I

itsallover

Arcanist
Jun 29, 2018
478
I saw my doctor today and we're going to try surgery. Attempting suicide was eye opening for me. It made me realize we only have one life and that's it. There were no white lights and angels while I was in the coma. Thank you to everyone here who listened to my misery. At least now I have some hope. If the surgery fails then I'm screwed. I am gonna give life one more try. Hopefully I regain at least a good amount of my health so I'm functional again. I actually live comfortably and had a good future lined up before getting sick. I was always an eternal optimist but lost all my hope after seeing all these doctors and not getting anywhere. The truth is it does get better but if you have something constantly bringing you down whether physical or mental. With psych issues though you have to be careful because these quacks will load you up with crazy shit and give you the worst diagnosises. Nowadays every kid has adhd and every adult has bipolar disorder. I'm sorry but kids have a lot of energy and adults deal with a whole lot of shit and just break down. There is no need to overmedicate the shit out of all of us. I hate psychiatry with every ounce of my life in me. I would love the chance to fill a shrink up full of needles filled with meds and then stick them in a straight jacket for days.
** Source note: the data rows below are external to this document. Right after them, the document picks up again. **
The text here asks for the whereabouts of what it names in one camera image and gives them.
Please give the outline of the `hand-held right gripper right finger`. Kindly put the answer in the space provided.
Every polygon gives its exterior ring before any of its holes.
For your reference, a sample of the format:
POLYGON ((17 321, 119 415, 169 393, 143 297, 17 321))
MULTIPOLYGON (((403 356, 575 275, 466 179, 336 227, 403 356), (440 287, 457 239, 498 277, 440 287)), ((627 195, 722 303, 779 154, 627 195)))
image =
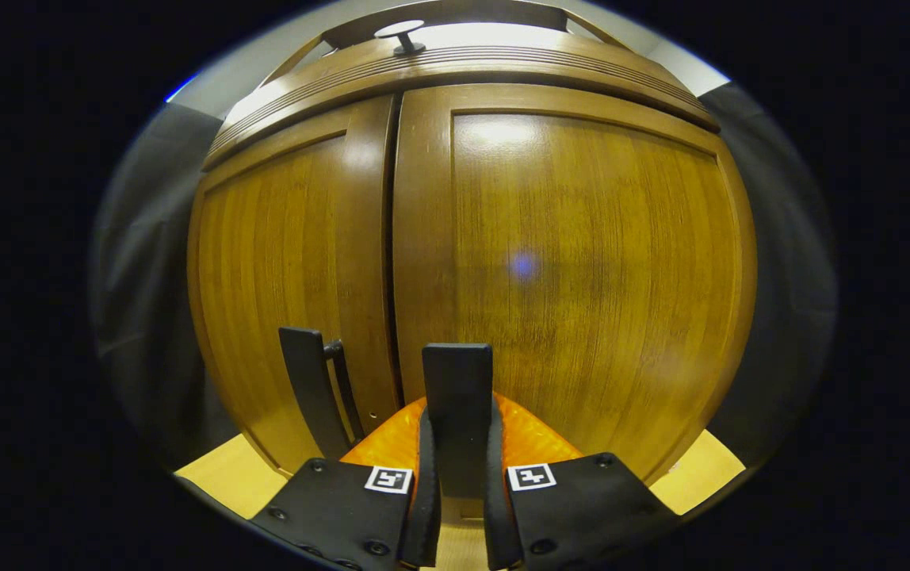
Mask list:
POLYGON ((492 397, 487 440, 491 570, 618 570, 681 523, 617 455, 579 452, 502 394, 492 397))

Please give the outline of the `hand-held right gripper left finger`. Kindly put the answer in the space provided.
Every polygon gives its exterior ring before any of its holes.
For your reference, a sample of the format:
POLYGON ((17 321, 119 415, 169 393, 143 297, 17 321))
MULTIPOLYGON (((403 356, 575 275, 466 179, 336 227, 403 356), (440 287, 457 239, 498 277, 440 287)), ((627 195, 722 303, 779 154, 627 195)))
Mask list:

It was done to me after I was deemed a threat and then taken to psych court where they wanted to give me two years in a state hospital all while I was still out of it from all the drugs. Thankfully I only did a couple of months in a hospital full of really deranged people. My outlook on life has really changed since getting sick. I used to be giving and caring almost to a fault where I saw the good in people. Most people are honestly shit as they just want to use you. Once I got sick everyone disappeared. I honestly wanna get better and bad as this sounds treat the majority of people like the garbage they are. If I could do things over I wouldn't give a fuck except anyone but myself. My advice to those struggling mentally is to go somewhere where people are disabled and terminal. I'm sure most of you will thank God you can work and cut out all the negative shit from your life. That and forget fear as you can be gone tomorrow in a freak accident. Fear led me to a debilitating condition for almost three years. I think it's best to take chances and live all you can while you can and forget about playing it safe.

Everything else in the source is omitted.